### The task
Only the pictures should be left out; write out all other data exactly.
· · ·
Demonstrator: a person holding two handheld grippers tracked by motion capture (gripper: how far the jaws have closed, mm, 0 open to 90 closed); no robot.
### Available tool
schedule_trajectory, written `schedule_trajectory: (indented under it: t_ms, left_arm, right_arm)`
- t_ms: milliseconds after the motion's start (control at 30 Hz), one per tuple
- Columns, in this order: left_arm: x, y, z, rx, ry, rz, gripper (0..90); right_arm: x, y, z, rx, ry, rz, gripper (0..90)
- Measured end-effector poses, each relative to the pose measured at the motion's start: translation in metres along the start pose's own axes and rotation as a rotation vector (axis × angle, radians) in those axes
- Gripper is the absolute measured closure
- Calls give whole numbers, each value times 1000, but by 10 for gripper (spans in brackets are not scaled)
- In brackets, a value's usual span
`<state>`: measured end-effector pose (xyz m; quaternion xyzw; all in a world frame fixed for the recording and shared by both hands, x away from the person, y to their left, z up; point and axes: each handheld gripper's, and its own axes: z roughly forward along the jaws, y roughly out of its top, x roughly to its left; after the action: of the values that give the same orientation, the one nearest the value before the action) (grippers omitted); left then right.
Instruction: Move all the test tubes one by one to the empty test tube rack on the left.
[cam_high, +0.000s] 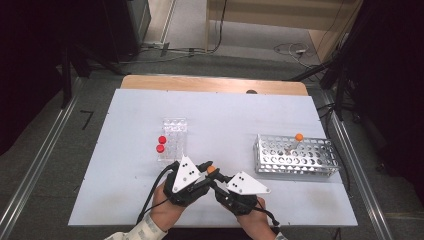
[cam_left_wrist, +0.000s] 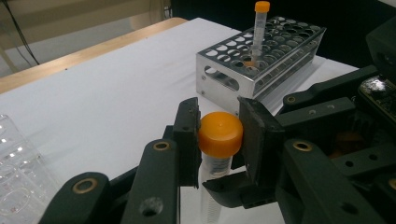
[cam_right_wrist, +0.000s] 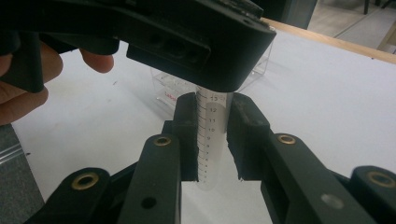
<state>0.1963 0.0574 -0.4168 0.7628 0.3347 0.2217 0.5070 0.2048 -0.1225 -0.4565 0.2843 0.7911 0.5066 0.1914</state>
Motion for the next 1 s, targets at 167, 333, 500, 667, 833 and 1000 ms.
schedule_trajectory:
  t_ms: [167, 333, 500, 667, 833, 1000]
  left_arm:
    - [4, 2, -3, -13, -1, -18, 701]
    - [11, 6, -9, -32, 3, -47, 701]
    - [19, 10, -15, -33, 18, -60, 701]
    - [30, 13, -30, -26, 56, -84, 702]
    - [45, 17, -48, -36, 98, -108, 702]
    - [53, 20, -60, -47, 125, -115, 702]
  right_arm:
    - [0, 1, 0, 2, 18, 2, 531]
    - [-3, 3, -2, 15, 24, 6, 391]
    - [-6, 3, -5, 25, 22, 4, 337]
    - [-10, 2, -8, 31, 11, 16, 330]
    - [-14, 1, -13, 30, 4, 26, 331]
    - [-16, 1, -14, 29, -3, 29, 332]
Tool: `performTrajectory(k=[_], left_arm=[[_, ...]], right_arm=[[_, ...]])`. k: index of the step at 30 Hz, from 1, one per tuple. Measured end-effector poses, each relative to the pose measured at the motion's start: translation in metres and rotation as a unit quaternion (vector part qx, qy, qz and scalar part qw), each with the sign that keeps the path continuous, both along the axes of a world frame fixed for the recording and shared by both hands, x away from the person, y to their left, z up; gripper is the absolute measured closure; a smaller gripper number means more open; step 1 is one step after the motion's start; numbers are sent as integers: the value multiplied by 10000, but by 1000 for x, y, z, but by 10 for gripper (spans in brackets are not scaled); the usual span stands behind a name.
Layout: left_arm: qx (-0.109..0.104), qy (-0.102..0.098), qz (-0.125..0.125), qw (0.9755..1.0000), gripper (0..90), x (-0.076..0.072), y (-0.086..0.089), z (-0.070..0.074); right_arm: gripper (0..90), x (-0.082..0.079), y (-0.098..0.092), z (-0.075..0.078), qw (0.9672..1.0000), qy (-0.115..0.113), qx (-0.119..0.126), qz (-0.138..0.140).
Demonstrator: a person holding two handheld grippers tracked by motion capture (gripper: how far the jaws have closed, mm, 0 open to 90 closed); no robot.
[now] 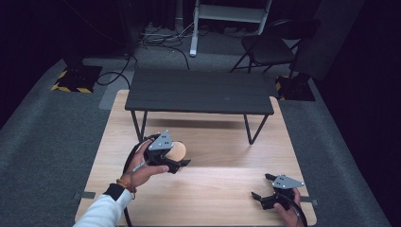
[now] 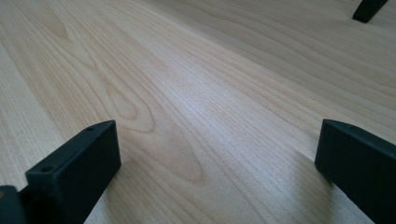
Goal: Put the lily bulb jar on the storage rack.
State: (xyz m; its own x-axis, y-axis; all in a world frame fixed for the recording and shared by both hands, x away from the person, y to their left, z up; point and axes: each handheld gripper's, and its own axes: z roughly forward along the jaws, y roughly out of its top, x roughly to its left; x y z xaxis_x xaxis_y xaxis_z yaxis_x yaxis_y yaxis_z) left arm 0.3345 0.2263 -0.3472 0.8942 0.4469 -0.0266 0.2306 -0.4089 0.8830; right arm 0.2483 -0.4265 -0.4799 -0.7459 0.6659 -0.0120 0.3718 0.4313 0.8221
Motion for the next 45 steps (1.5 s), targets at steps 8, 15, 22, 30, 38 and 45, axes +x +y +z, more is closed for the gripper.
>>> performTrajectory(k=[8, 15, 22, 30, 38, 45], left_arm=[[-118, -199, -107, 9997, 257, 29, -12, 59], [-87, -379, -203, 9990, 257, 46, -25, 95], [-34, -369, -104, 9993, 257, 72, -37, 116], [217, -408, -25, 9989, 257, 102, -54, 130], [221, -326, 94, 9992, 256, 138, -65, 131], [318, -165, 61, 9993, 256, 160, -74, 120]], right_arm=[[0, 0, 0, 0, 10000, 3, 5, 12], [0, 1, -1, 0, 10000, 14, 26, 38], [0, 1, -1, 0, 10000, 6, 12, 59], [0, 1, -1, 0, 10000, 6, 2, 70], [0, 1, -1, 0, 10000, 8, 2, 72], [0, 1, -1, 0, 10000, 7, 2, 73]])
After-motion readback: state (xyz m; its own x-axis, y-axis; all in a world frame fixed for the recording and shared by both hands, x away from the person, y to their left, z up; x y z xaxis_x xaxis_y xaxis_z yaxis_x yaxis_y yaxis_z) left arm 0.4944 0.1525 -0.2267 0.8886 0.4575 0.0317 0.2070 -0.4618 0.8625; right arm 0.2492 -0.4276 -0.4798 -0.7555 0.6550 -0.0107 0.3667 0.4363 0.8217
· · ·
### Finished exercise
Demonstrator: a person holding two handheld grippers tracked by motion capture (gripper: how far the jaws have closed, mm, 0 open to 90 closed); no robot.
### Available tool
schedule_trajectory, written `schedule_trajectory: (indented under it: t_ms, left_arm, right_arm)`
- t_ms: milliseconds after the motion's start (control at 30 Hz), one per tuple
- Columns, in this order: left_arm: x, y, z, rx, ry, rz, gripper (0..90); right_arm: x, y, z, rx, ry, rz, gripper (0..90)
- Measured end-effector poses, each relative to the pose measured at the motion's start: translation in metres along the start pose's own axes and rotation as a rotation vector (axis × angle, radians) in those axes
- Gripper is the absolute measured closure
- Calls give whole numbers, each value times 1000, but by 10 for gripper (spans in brackets are not scaled)
- In brackets, a value's usual span
`<state>`: measured end-effector pose (xyz m; quaternion xyzw; all in a world frame fixed for the recording and shared by both hands, x away from the person, y to their left, z up; point and axes: each handheld gripper's, and its own axes: z roughly forward along the jaws, y roughly out of its top, x roughly to its left; after the action: of the values that give the same orientation, the one nearest the value before the action) (grippers omitted); left then right.
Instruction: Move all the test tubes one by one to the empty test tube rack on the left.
[cam_high, +0.000s] 
[cam_left_wrist, +0.000s] 
[cam_right_wrist, +0.000s] 
<state>0.1963 0.0574 -0.4168 0.7628 0.3347 0.2217 0.5070 0.2048 -0.1225 -0.4565 0.2843 0.7911 0.5066 0.1914</state>
Motion for the next 1 s, targets at 167, 333, 500, 667, 833 and 1000 ms.
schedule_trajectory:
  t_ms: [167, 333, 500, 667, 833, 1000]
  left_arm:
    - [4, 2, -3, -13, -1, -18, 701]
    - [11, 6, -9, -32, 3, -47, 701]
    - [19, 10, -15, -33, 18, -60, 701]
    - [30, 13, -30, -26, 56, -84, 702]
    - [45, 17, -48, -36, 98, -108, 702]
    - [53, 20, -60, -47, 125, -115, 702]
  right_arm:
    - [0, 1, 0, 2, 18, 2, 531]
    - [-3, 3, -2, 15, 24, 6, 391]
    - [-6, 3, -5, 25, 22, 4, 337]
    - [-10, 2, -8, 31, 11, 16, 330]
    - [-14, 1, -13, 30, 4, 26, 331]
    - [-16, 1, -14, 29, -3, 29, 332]
Tool: `performTrajectory(k=[_], left_arm=[[_, ...]], right_arm=[[_, ...]])`. k: index of the step at 30 Hz, from 1, one per tuple. Measured end-effector poses, each relative to the pose measured at the motion's start: translation in metres and rotation as a unit quaternion (vector part qx, qy, qz and scalar part qw), each with the sign that keeps the path continuous, both along the axes of a world frame fixed for the recording and shared by both hands, x away from the person, y to their left, z up; gripper is the absolute measured closure; a smaller gripper number means more open; step 1 is one step after the motion's start; numbers are sent as integers: the value multiplied by 10000, but by 1000 for x, y, z, but by 10 for gripper (spans in brackets are not scaled); the usual span stands behind a name.
Layout: left_arm: qx (-0.109..0.104), qy (-0.102..0.098), qz (-0.125..0.125), qw (0.9755..1.0000), gripper (0..90), x (-0.076..0.072), y (-0.086..0.089), z (-0.070..0.074); right_arm: gripper (0..90), x (-0.082..0.079), y (-0.098..0.092), z (-0.075..0.078), qw (0.9672..1.0000), qy (-0.115..0.113), qx (-0.119..0.126), qz (-0.138..0.140).
Demonstrator: a person holding two handheld grippers tracked by motion capture (gripper: how far the jaws have closed, mm, 0 open to 90 closed); no robot.
[now] 
[now] 
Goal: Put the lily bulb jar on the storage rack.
State: (xyz m; its own x-axis, y-axis; all in a world frame fixed for the recording and shared by both hands, x away from the person, y to their left, z up; point and axes: each handheld gripper's, and its own axes: z roughly forward along the jaws, y roughly out of its top, x roughly to its left; x y z xaxis_x xaxis_y xaxis_z yaxis_x yaxis_y yaxis_z) left arm 0.3345 0.2263 -0.3472 0.8942 0.4469 -0.0266 0.2306 -0.4089 0.8830; right arm 0.2483 -0.4265 -0.4799 -0.7459 0.6659 -0.0120 0.3718 0.4313 0.8221
Motion for the next 45 steps (1.5 s), targets at steps 8, 15, 22, 30, 38 and 45, axes +x +y +z, more is closed for the gripper.
>>> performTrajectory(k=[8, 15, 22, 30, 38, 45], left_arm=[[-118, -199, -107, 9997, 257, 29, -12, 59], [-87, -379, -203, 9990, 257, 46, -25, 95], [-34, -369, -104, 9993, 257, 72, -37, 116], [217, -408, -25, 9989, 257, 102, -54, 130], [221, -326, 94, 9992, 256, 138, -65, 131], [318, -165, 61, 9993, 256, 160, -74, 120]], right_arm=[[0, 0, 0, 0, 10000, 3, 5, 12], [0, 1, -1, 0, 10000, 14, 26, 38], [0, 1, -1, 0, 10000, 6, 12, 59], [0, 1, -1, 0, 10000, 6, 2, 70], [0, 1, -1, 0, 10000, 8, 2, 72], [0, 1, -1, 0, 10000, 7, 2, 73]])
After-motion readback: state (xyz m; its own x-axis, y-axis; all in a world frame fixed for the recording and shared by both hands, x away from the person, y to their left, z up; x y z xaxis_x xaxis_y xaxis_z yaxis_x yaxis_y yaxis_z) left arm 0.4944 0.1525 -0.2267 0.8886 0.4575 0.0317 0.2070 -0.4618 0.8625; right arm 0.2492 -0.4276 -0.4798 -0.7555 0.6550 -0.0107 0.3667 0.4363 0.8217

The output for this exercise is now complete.